PROBLEM REQUIREMENTS >>
Drop every picture. Return the rest of the entries exactly.

(Source data)

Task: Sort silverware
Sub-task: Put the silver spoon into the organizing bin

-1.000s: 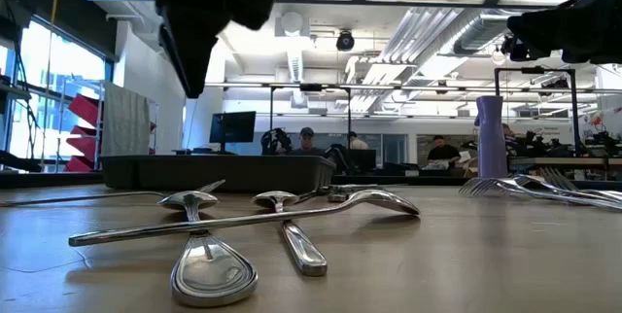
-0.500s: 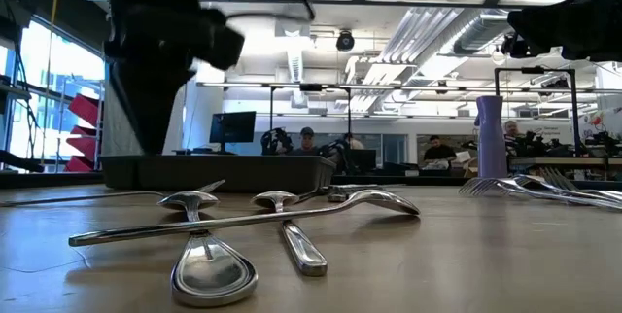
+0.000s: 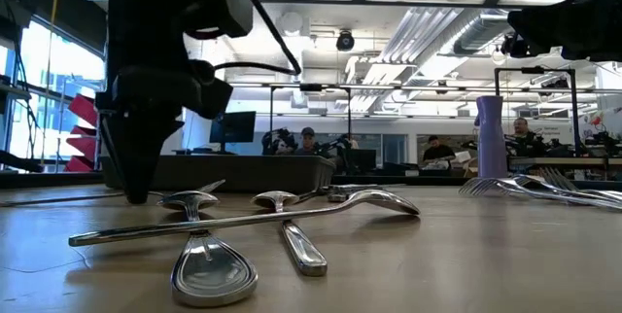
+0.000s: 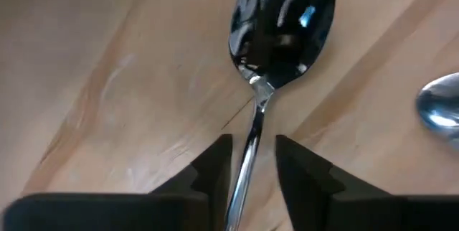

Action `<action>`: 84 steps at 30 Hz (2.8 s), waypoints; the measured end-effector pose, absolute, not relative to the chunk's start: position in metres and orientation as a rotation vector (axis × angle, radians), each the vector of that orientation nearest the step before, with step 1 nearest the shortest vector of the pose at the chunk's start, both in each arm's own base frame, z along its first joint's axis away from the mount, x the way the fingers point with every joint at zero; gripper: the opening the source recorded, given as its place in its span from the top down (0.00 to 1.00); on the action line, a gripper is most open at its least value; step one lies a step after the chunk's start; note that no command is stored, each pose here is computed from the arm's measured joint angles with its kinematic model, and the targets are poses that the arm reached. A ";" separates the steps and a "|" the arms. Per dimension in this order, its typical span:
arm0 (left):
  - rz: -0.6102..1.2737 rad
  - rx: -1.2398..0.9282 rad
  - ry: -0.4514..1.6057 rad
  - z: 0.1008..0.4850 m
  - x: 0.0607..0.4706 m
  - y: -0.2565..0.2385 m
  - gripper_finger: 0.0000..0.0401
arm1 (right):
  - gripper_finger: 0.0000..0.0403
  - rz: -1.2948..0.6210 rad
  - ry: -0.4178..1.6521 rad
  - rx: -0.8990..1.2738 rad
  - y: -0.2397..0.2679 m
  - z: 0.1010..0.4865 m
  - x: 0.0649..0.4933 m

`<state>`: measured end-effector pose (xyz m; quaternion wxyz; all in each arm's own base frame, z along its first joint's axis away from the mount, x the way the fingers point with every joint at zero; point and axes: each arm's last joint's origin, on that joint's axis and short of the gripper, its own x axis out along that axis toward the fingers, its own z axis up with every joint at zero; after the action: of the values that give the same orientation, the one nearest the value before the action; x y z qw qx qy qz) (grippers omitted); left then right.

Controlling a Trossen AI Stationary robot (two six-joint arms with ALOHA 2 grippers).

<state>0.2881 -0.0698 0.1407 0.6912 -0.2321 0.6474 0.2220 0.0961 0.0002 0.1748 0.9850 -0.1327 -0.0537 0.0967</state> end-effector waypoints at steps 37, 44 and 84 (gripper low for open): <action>0.301 0.306 1.284 0.260 0.320 0.202 0.99 | 0.82 0.195 -0.101 -0.269 0.000 0.174 0.096; 0.237 0.253 1.250 0.220 0.332 0.232 0.99 | 0.82 0.195 -0.096 -0.278 0.000 0.173 0.096; 0.573 -0.382 1.602 0.238 0.369 0.065 0.79 | 0.82 0.197 -0.084 -0.281 0.000 0.172 0.096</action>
<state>0.3688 0.0649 0.2379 0.6434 -0.1675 0.7034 0.2514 0.0963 0.0001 0.1723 0.9844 -0.1399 -0.0420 0.0978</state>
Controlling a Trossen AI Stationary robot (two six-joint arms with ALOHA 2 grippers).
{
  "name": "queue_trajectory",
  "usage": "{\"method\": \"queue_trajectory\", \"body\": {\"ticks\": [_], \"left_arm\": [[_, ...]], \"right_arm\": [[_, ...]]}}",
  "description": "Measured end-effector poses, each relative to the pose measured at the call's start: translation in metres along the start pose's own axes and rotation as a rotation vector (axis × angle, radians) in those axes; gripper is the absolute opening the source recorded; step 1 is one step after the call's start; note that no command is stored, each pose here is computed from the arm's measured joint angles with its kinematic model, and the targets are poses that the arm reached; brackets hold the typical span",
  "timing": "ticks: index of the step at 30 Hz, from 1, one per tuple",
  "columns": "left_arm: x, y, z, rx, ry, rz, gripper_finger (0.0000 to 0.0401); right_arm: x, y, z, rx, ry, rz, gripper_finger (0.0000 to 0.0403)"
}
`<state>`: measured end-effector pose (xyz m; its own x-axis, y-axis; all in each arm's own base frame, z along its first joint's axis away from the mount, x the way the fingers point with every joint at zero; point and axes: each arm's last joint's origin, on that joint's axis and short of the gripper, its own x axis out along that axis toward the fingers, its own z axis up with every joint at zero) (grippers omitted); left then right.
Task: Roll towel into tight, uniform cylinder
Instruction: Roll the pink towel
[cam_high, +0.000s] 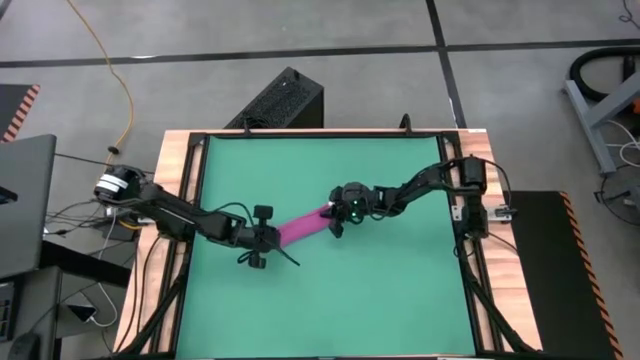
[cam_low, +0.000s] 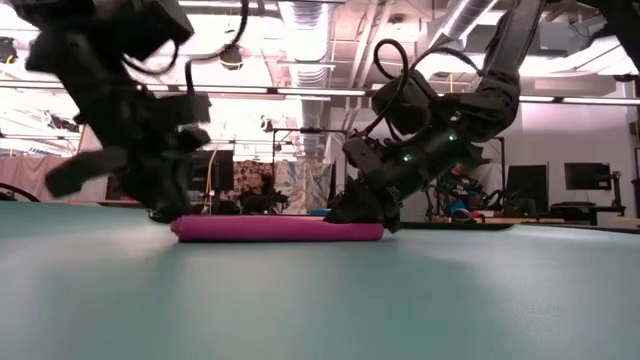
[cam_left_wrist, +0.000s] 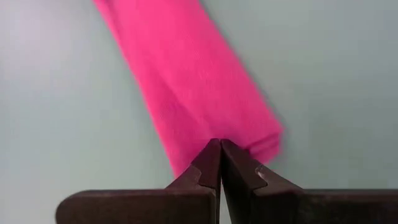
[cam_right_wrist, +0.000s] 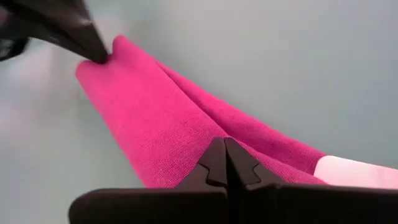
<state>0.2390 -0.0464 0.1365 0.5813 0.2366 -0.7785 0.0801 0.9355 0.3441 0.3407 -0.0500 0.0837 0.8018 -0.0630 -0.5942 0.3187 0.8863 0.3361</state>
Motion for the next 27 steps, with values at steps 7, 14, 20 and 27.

RESPONSE FOR THIS EXERCISE >>
Task: Sort silverware
Sub-task: Put the silver spoon into the organizing bin

-1.000s: 
-0.500s: 
+0.000s: 
+0.000s: 

Action `<action>`: 84 steps at 30 Hz (2.8 s), waypoints; the measured end-effector pose, absolute, not relative to the chunk's start: position in metres and orientation as a rotation vector (axis × angle, radians), each the vector of that orientation nearest the step before, with step 1 nearest the shortest vector of the pose at the chunk's start, both in each arm's own base frame, z along its first joint's axis away from the mount, x the way the fingers point with every joint at zero; gripper: the opening the source recorded, given as its place in its span from the top down (0.00 to 1.00); on the action line, a gripper is most open at its least value; step one lies a step after the chunk's start; note that no command is stored, each pose here is computed from the arm's measured joint angles with its kinematic model, and the targets are poses that the arm reached. A ";" separates the steps and a "|" the arms. Per dimension in this order, its typical span:
arm0 (left):
  - rz: -0.6102..1.2737 rad
  - rx: -1.2398..0.9282 rad
  - ry: -0.4514..1.6057 rad
  - z: 0.1008..0.4850 m
  - x: 0.0607..0.4706 m
  - y: -0.2565..0.2385 m
  - gripper_finger: 0.0000..0.0401
arm1 (right):
  - gripper_finger: 0.0000..0.0403
  - rz: -1.2948..0.6210 rad
  - ry: -0.4178..1.6521 rad
  - rx: -0.8990..1.2738 rad
  - y: -0.2397..0.2679 m
  - z: 0.1010..0.4865 m
  - x: 0.0649..0.4933 m

`<state>`: measured end-effector pose (xyz m; quaternion wxyz; all in each arm's own base frame, z along its first joint's axis away from the mount, x the way the fingers point with every joint at zero; point and axes: each arm's last joint's origin, on that joint's axis and short of the gripper, its own x axis out along that axis toward the fingers, its own z axis up with every joint at zero; after the action: of the values that give the same orientation, the one nearest the value before the action; x y z qw qx qy qz) (grippers omitted); left then right.

Controlling a Trossen AI Stationary robot (two six-joint arms with ALOHA 2 grippers).

<state>0.2881 -0.0698 0.1407 0.6912 -0.2321 0.6474 0.2220 0.0961 0.0002 0.1748 0.9850 -0.1327 -0.0537 0.0967</state> end-effector waypoints at steps 37, 44 and 84 (gripper low for open): <action>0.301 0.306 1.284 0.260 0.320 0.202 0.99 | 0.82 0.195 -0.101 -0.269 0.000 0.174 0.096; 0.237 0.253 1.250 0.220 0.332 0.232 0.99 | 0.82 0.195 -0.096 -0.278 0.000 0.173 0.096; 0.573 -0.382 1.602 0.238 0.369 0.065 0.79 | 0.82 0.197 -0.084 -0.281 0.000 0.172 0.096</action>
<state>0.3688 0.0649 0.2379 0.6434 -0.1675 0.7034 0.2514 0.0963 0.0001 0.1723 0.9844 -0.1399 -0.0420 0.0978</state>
Controlling a Trossen AI Stationary robot (two six-joint arms with ALOHA 2 grippers).
{
  "name": "queue_trajectory",
  "usage": "{\"method\": \"queue_trajectory\", \"body\": {\"ticks\": [_], \"left_arm\": [[_, ...]], \"right_arm\": [[_, ...]]}}",
  "description": "Measured end-effector poses, each relative to the pose measured at the call's start: translation in metres along the start pose's own axes and rotation as a rotation vector (axis × angle, radians) in those axes; gripper is the absolute opening the source recorded; step 1 is one step after the call's start; note that no command is stored, each pose here is computed from the arm's measured joint angles with its kinematic model, and the targets are poses that the arm reached; brackets hold the typical span",
  "timing": "ticks: index of the step at 30 Hz, from 1, one per tuple",
  "columns": "left_arm: x, y, z, rx, ry, rz, gripper_finger (0.0000 to 0.0401); right_arm: x, y, z, rx, ry, rz, gripper_finger (0.0000 to 0.0403)"
}
`<state>`: measured end-effector pose (xyz m; its own x-axis, y-axis; all in each arm's own base frame, z along its first joint's axis away from the mount, x the way the fingers point with every joint at zero; point and axes: each arm's last joint's origin, on that joint's axis and short of the gripper, its own x axis out along that axis toward the fingers, its own z axis up with every joint at zero) (grippers omitted); left then right.
Task: Roll towel into tight, uniform cylinder
Instruction: Roll the pink towel
[cam_high, +0.000s] 
[cam_low, +0.000s] 
[cam_left_wrist, +0.000s] 
[cam_right_wrist, +0.000s] 
<state>0.2390 -0.0464 0.1365 0.5813 0.2366 -0.7785 0.0801 0.9355 0.3441 0.3407 -0.0500 0.0837 0.8018 -0.0630 -0.5942 0.3187 0.8863 0.3361</state>
Motion for the next 27 steps, with values at steps 7, 14, 20 and 27.

This completes the required output.